Eighteenth-century women chemists

A recipe for lovely skin; or eighteenth-century women chemists

Cucumber pomatum 

Take hogs’-lard a pound, ripe melons and cucumbers of each three pounds, verjuice half a pint, two pippins pared, and a pint of cows’ milk. Slice the melons, cucumbers and apples, having first pared them; bruise them in the verjuice, and together with the milk and hogs’-lard put them into an alembic, and let them stand to infuse in a vapour bath eight or ten hours. Then squeeze out the liquor through a straining cloth while the mixture is hot; expose the pomatum to the cold air, or set it in a cool place to congeal, then pour off the watery part that subsides. And wash it in several waters till the last remains perfectly transparent. Melt the pomatum again in a vapour bath several times, to separate from it all its humid particles, and every extraneous substance, or else it will soon grow rancid. Keep it for use in a gallipot tied over with a bladder. 

The Toilet of Flora, 1775

This is a long and demanding process, and would have resulted in a not unpleasant skin cream. The lard and milk would have provided protein and the vegetables would have been probably beneficial to the skin.
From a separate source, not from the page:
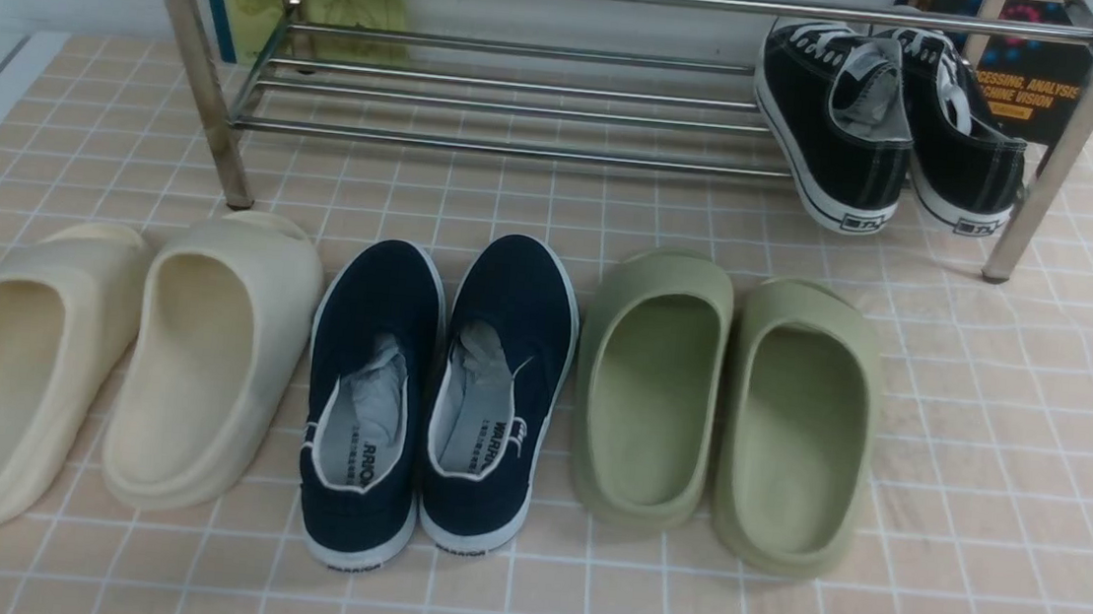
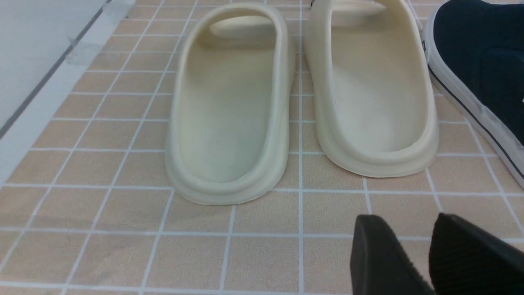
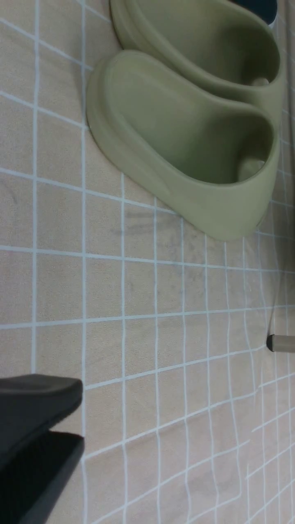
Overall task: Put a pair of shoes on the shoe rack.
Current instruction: Use the left arm to grab the shoe closest to it
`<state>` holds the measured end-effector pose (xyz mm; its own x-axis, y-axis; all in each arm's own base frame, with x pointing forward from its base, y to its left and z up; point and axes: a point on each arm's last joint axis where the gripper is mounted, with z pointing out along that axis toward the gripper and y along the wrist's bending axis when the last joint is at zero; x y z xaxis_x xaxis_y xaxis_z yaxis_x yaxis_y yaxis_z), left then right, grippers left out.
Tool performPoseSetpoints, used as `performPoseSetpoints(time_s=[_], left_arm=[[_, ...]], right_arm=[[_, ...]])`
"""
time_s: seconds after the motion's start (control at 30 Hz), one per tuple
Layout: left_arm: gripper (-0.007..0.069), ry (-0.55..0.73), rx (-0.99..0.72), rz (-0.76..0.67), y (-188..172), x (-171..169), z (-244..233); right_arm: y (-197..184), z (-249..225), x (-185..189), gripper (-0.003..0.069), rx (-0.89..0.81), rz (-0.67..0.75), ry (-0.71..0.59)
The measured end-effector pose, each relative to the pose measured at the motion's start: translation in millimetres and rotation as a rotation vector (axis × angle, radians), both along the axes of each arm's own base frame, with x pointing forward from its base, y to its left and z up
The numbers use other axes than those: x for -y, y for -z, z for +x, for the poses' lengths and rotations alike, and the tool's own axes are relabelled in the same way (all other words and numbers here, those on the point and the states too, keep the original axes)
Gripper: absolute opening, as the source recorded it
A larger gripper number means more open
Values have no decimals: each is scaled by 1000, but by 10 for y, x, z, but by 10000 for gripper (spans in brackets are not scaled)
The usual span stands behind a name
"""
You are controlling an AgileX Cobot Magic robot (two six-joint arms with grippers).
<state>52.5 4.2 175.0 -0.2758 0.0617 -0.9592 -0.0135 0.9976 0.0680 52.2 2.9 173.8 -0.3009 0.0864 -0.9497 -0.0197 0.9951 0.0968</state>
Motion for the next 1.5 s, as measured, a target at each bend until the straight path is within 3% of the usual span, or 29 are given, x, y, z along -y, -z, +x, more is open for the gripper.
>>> performPoseSetpoints(time_s=[0.57, 0.9, 1.03, 1.1, 1.2, 1.27, 1.4, 1.5], left_arm=[[240, 13, 61, -1, -34, 12, 17], [240, 136, 681, -28, -579, 120, -38], [227, 175, 954, -218, -806, 112, -172], [205, 168, 992, -305, -932, 84, -211], [115, 141, 920, -338, -1283, 63, -252], [43, 110, 791, -280, -1555, 62, -219], [12, 50, 472, -193, -1825, 53, 25], [12, 26, 267, -185, -1740, 59, 343]], right_arm=[[1, 0, 0, 174, -1, 0, 0], [1, 0, 0, 184, -1, 0, 0], [1, 0, 0, 189, -1, 0, 0], [1, 0, 0, 192, -1, 0, 0], [1, 0, 0, 195, -1, 0, 0], [1, 0, 0, 199, -1, 0, 0], [1, 0, 0, 205, -1, 0, 0], [1, 0, 0, 209, -1, 0, 0]])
The process would have been carried out by women - The Ladies Dictionary (1694) states that:

Every young Gentlewoman is to be furnished … with very good stills, for the distillations of all kinds of waters, which stills must either be of tin, or sweet earth, and in them she shall distil all manner of waters …
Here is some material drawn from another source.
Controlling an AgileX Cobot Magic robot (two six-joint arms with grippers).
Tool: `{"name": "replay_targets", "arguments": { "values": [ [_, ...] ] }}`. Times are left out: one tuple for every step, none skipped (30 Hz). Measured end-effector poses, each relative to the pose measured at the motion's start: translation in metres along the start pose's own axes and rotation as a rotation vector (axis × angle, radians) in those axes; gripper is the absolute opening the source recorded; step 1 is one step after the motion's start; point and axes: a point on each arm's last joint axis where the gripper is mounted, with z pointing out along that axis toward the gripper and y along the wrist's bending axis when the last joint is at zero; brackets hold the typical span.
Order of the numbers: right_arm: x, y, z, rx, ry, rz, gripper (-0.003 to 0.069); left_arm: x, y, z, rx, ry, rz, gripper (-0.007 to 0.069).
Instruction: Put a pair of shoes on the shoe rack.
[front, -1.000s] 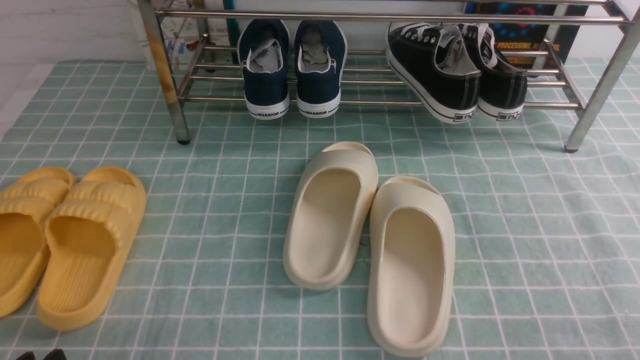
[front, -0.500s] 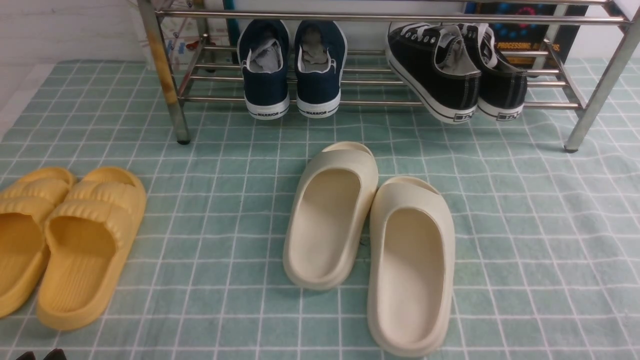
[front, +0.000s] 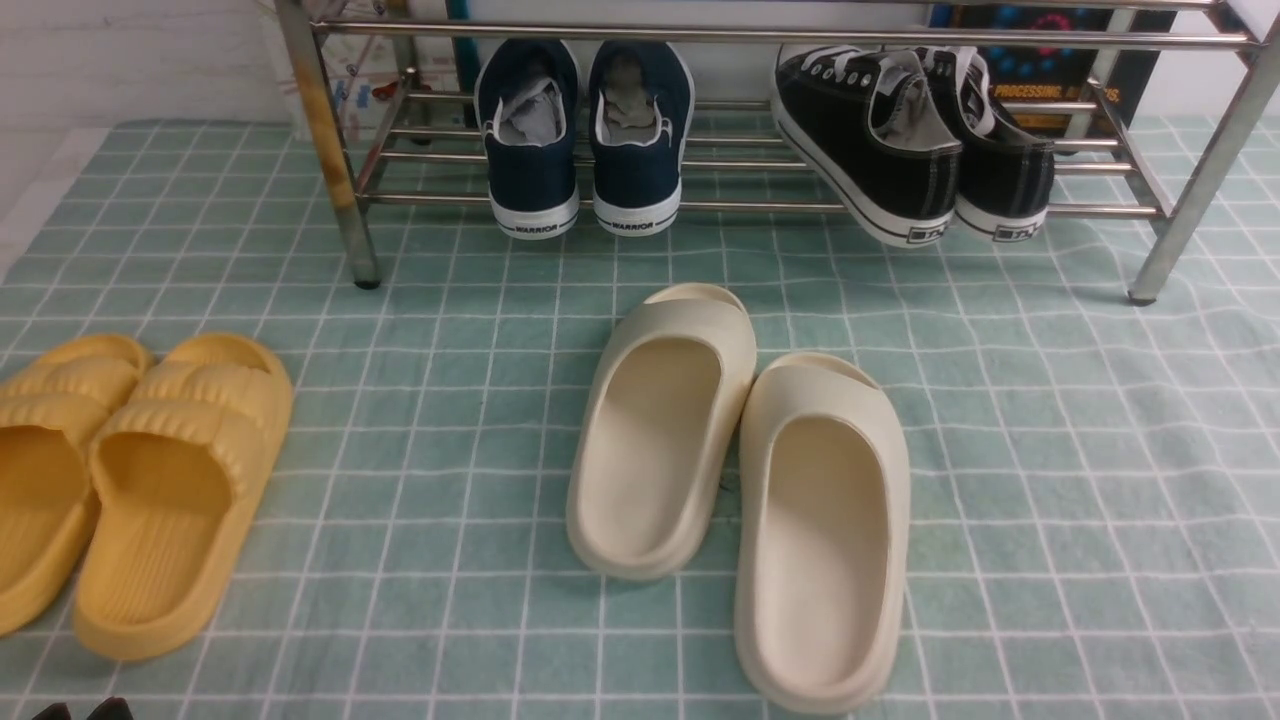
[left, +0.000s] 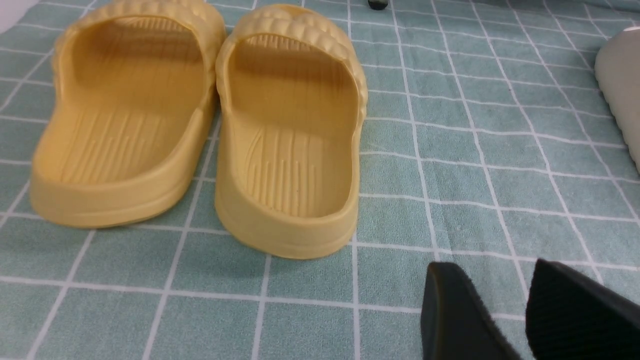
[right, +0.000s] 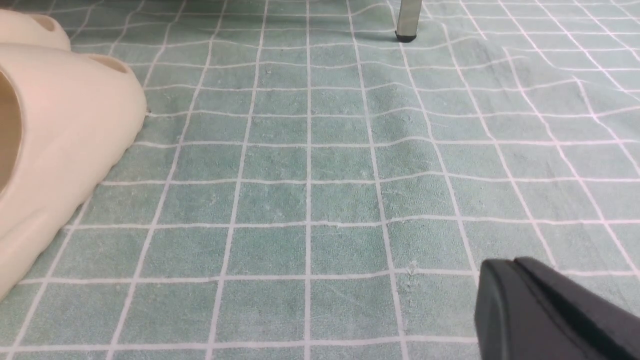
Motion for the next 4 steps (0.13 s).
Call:
{"name": "replay_targets", "arguments": {
  "values": [
    [0.0000, 0.0000, 0.0000, 0.000, 0.000, 0.000, 0.0039, 0.0000, 0.0000, 0.0000, 0.000, 0.000, 0.000, 0.0239],
    [0.0000, 0.0000, 0.0000, 0.000, 0.000, 0.000, 0.0040, 0.0000, 0.0000, 0.0000, 0.000, 0.000, 0.000, 0.0239],
    [0.0000, 0.0000, 0.0000, 0.000, 0.000, 0.000, 0.0041, 0.0000, 0.0000, 0.0000, 0.000, 0.000, 0.000, 0.0239],
    [0.0000, 0.0000, 0.0000, 0.000, 0.000, 0.000, 0.0041, 0.0000, 0.0000, 0.0000, 0.000, 0.000, 0.000, 0.0239]
  ]
}}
Eight or ten hours watching over the first distillation in stills not of glass but of opaque material, so that you could not see what was happening – so presumably you learned to judge the heat appropriately so the mixture did not burn, no small skill in itself. And then washing it several times, and then melting it several times. What we are looking at here is effectively an industrial chemical process, carried out at home, dependent upon skill and judgement for its success; a wealthy home too if they could afford melons. It was clearly a process which could fail, since the result of such a failure is described (it will soon grow rancid). Thus it was important to know how to get it right. Where did the women get their training in this, other than by watching and helping their elders? The inference is that the eighteenth century was a period in which women were passing on skills in chemistry that were used for their own applications.